This paper introduces DeeperGCN, a framework of generalized aggregation, pre-activation residuals, and a MsgNorm layer to reliably train very deep GCNs and achieve state-of-the-art results on large-scale OGB benchmarks.

ABSTRACT

Graph Convolutional Networks (GCNs) have been drawing significant attention with the power of representation learning on graphs. Unlike Convolutional Neural Networks (CNNs), which are able to take advantage of stacking very deep layers, GCNs suffer from vanishing gradient, over-smoothing and over-fitting issues when going deeper. These challenges limit the representation power of GCNs on large-scale graphs. This paper proposes DeeperGCN that is capable of successfully and reliably training very deep GCNs. We define differentiable generalized aggregation functions to unify different message aggregation operations (e.g. mean, max). We also propose a novel normalization layer namely MsgNorm and a pre-activation version of residual connections for GCNs. Extensive experiments on Open Graph Benchmark (OGB) show DeeperGCN significantly boosts performance over the state-of-the-art on the large scale graph learning tasks of node property prediction and graph property prediction.
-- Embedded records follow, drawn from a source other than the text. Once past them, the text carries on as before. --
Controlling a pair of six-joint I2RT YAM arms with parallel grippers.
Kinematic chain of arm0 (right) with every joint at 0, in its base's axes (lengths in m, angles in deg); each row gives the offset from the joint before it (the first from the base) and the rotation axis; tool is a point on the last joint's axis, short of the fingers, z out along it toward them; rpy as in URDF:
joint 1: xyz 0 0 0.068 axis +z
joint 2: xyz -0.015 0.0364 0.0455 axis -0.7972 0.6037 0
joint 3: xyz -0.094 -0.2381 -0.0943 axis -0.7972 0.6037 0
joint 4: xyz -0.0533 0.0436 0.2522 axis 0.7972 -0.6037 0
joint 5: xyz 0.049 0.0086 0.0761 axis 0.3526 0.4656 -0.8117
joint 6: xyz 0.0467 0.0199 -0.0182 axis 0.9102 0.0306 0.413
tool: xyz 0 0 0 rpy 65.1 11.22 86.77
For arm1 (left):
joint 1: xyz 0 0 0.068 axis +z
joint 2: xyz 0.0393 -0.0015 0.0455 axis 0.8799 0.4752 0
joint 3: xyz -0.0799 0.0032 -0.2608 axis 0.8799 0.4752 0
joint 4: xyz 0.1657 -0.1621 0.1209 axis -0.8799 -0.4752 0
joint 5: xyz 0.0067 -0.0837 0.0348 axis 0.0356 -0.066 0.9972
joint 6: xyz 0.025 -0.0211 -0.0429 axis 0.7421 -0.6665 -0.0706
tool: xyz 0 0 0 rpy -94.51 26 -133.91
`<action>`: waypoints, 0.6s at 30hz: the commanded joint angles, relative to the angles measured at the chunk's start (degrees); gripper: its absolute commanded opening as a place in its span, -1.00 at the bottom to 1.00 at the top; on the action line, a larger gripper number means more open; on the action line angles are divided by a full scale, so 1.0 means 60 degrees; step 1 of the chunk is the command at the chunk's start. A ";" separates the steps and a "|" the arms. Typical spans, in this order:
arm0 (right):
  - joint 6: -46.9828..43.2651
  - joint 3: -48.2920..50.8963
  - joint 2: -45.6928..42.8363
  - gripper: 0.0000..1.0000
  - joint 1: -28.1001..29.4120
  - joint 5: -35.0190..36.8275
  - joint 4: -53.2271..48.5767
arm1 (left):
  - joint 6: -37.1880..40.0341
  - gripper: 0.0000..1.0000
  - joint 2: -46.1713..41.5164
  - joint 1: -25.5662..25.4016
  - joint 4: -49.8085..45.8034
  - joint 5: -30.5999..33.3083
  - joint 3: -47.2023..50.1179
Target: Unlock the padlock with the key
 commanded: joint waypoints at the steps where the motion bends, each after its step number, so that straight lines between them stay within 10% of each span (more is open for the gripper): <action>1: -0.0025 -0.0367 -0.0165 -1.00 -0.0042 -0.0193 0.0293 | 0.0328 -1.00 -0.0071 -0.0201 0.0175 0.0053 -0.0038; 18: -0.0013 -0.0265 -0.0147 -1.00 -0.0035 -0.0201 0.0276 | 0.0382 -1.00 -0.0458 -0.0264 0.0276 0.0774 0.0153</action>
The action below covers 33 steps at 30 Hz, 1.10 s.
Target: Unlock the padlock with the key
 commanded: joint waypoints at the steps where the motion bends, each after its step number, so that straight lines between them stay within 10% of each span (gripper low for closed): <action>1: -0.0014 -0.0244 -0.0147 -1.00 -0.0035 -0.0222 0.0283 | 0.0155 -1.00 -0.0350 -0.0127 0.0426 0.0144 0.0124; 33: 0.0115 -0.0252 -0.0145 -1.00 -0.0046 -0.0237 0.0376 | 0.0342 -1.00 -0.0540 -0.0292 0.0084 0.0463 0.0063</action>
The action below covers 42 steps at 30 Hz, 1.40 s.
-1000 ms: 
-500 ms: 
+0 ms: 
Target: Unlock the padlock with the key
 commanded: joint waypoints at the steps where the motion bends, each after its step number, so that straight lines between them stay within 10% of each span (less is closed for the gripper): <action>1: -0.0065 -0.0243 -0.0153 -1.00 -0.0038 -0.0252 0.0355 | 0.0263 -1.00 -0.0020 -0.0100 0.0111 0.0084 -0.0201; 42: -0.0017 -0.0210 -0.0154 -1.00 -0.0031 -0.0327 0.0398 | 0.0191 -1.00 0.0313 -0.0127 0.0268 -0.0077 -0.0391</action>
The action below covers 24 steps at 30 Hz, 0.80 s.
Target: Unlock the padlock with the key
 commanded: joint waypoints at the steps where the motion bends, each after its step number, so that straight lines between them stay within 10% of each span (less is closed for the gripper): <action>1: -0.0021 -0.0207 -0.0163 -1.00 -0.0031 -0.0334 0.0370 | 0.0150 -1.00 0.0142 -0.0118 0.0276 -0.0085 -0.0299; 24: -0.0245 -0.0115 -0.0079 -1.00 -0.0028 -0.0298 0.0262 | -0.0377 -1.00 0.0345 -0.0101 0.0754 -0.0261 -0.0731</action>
Please visit https://www.deepgcns.org for more information.

Motivation & Objective

Motivate and address the challenges of training very deep GCNs on large-scale graphs (vanishing gradients, over-smoothing, over-fitting).
Introduce a differentiable generalized aggregation framework to unify and learn aggregation functions for GCNs.
Develop architectural and normalization innovations (pre-activation residuals, MsgNorm) to stabilize deep GCN training.
Evaluate on Open Graph Benchmark (OGB) datasets to demonstrate empirical gains over prior SOTA methods.

Proposed method

Define a generalized, differentiable aggregation function that covers mean, max, and learnable interpolations (SoftMax_Agg and PowerMean_Agg).
Propose GENet: a GCN variant using generalized aggregators with positive message features to enable the generalized mean–max family.
Introduce pre-activation residual connections for GCNs (Normalization -> ReLU -> GraphConv -> Addition) to improve training stability.
Develop MsgNorm: a message normalization layer that scales and normalizes aggregated messages before the vertex update.
Provide DyResGEN variants that learn aggregation parameters (beta, p) dynamically per layer and per training step.
Extensively evaluate on OGB node and graph prediction tasks, comparing with plain GCNs, ResGCN, and SOTA baselines.

Experimental results

Research questions

RQ1Can a generalized, differentiable aggregation function improve the learnability and performance of deep GCNs on large-scale graphs?
RQ2What is the impact of updated skip connections and a novel normalization (MsgNorm) on deep GCN training stability and accuracy?
RQ3Do dynamically learned aggregation parameters (beta, p) further improve performance across node and graph prediction tasks?
RQ4How close can DeeperGCN approach or surpass state-of-the-art results on Open Graph Benchmark datasets across different tasks?

Key findings

Generalized mean–max aggregations (SoftMax_Agg and PowerMean_Agg) unify and extend common aggregators and can be learned end-to-end.
Pre-activation residuals improve performance and enable deeper models (up to 112 layers) across aggregators.
MsgNorm significantly boosts deep GCN performance, especially with weaker aggregators.
Dynamic learning of aggregation parameters (DyResGEN) yields further gains over fixed aggregators, achieving new SOTA on several tasks.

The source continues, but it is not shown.